Jerome Koechlin

SPÉCIALISTE EN COMMUNICATION ET EN MANAGEMENT

Jérôme Koechlin, spécialiste en communication et en management et enseignant au Médi@LAB de l’Université de Genève, analyse et met en perspective dans son blog les enjeux de la communication moderne et du leadership.

Pouvoir et réseaux sociaux: je t’aime, moi non plus

De la confidence à l’ouverture, du secret à la transparence, du tout privé ou tout public : les réseaux sociaux ont une influence indiscutable sur la manière dont est exercé le pouvoir, dans le sens d’une communication plus horizontale. Sans céder à un idéalisme naïf annonçant que les réseaux sociaux seront susceptibles de transformer en profondeur les mécanismes de la représentation politique et d’instaurer une véritable démocratie directe virtuelle, nous constatons qu’ils renforcent  les capacités d’acquisition d’information, d’expression, d’association et de délibération des citoyens.
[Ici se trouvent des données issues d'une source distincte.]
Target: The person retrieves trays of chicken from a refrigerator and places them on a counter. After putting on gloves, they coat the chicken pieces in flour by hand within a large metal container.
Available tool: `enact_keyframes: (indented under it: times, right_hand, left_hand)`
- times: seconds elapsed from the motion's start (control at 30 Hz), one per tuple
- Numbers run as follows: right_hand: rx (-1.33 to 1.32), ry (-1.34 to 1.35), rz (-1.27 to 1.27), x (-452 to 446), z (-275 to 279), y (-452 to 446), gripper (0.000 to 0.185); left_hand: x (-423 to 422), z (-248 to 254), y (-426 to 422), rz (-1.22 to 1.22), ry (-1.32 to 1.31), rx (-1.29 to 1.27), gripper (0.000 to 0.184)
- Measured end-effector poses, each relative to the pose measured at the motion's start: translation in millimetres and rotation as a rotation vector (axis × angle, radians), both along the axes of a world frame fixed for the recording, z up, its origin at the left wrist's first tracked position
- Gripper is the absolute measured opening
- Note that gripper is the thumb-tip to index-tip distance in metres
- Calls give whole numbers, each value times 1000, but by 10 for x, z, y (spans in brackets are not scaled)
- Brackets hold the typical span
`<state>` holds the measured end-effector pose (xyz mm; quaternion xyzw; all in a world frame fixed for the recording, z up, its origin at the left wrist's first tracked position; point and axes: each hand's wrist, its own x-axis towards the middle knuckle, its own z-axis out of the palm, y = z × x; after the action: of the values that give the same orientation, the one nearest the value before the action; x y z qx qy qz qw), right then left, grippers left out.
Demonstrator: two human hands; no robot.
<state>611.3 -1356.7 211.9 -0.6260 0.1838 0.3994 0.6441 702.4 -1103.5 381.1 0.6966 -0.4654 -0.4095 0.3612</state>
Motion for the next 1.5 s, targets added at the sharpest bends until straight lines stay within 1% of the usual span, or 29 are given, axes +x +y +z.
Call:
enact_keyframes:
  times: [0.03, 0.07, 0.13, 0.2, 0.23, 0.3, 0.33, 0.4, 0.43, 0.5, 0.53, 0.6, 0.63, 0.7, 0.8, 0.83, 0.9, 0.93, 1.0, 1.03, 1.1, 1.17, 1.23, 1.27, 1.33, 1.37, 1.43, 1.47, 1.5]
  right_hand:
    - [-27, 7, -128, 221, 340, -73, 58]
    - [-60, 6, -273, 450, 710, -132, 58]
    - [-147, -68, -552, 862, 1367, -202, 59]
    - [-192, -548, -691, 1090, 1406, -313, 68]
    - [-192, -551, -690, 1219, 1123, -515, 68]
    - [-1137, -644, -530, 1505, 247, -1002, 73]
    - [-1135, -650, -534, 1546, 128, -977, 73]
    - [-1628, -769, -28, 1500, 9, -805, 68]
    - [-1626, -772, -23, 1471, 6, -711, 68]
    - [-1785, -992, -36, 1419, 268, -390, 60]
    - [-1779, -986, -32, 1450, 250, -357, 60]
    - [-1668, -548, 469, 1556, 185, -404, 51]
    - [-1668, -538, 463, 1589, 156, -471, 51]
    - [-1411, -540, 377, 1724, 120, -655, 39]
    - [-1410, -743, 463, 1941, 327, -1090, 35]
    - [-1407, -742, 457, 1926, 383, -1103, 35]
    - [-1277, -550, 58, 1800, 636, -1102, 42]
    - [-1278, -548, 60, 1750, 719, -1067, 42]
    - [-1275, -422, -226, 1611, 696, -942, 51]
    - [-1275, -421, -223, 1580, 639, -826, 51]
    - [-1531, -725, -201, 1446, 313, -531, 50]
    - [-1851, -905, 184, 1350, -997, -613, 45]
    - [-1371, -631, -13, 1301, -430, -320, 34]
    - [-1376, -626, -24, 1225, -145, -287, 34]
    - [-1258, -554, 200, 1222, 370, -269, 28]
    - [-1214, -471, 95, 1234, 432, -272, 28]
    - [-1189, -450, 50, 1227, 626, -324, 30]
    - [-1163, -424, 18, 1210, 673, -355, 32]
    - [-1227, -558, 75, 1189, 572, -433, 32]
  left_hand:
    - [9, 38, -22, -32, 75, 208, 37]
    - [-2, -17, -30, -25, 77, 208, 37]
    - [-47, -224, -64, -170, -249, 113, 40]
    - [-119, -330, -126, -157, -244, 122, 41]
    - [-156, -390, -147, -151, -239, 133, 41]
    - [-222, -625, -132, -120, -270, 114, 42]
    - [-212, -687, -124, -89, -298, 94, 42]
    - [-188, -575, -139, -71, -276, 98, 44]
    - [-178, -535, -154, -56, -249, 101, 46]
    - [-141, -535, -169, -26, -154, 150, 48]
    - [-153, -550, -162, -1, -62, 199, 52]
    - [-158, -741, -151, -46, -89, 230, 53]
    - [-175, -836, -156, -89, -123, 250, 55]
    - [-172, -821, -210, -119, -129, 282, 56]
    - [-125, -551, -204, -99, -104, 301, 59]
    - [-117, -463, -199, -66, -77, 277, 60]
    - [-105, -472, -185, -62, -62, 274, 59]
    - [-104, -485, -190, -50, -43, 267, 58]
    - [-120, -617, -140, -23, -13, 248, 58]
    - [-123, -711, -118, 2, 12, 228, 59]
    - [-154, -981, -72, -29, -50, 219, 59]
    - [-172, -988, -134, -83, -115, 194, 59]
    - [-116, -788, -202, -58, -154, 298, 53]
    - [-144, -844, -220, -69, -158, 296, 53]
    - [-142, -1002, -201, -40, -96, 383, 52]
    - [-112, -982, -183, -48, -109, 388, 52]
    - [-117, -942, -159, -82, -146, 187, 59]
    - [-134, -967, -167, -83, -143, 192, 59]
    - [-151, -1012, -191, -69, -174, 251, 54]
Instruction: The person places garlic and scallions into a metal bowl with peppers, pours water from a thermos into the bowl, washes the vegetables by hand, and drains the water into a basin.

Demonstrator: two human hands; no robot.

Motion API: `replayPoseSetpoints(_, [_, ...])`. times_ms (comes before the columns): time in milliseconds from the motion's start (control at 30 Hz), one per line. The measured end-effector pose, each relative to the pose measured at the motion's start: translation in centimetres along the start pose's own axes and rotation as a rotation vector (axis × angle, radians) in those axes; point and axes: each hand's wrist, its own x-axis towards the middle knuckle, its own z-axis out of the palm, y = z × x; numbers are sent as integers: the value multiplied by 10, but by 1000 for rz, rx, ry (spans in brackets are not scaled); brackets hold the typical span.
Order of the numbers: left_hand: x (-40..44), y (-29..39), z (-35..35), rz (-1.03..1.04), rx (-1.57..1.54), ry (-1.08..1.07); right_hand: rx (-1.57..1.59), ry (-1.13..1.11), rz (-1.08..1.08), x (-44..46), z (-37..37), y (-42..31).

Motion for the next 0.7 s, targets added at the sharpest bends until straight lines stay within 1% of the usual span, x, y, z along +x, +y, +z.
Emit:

Une société mieux informée sera toujours plus performante qu'une société muselée. 

Les médias sociaux peuvent en effet favoriser la participation des citoyens à la vie politique, et conduire la génération Y, née avec Internet, à s’engager davantage en politique. Ce qui est une bonne nouvelle, car à l’avenir, la victoire électorale reviendra plus souvent à ceux qui maîtrisent les subtilités de la communication digitale, ses outils et ses enjeux. Le leadership traditionnel “top-down” est en train de se transformer en un leadership plus partagé (shared leadership), et cette métamorphose s’opère grâce aux organisations virtuelles ouvertes et décentralisées que constituent les réseaux sociaux.

Plus la communication digitale se développe, et plus les leaders susceptibles de s’inscrire dans ces nouvelles formes d’organisation sociale et de susciter « par le bas » des dynamiques mobilisatrices vont prendre le pas sur les leaders des organisations hiérarchiques traditionnelles. Ce d’autant plus que les directions d’entreprise ne sont pas toutes au même niveau d’intégration de ces expertise digitales au sein de leur comité exécutif ou de leur conseil d’administration. La capacité d'animation des réseaux sociaux devient ainsi une composante déterminante du statut de leader dans la société contemporaine digitale.

« L’effet de réseau », c’est-à-dire la puissance d’un réseau de communication digital, augmente significativement avec le nombre d’utilisateurs connectés. Plus le réseau est important, plus ses membres sont influents. «L’effet de réseau » profite aussi au leader d’opinion qui bénéficie grâce à lui de l’adhésion du plus grand nombre possible de contacts à ses idées et à son programme.

Si les réseaux sociaux sont incontestablement des accélérateurs de notoriété, ils ne garantissent pas le succès des hommes politiques qui s’y engagent. Ils se limitent à permettre la rencontre avec le grand public. Et comme le dit le sociologue Dominique Wolton, il ne sert à rien d’être un géant en matière d’information pour rester un nain en matière d’action. L’engagement responsable et citoyen demeure véritablement le seul moyen d’agir en société.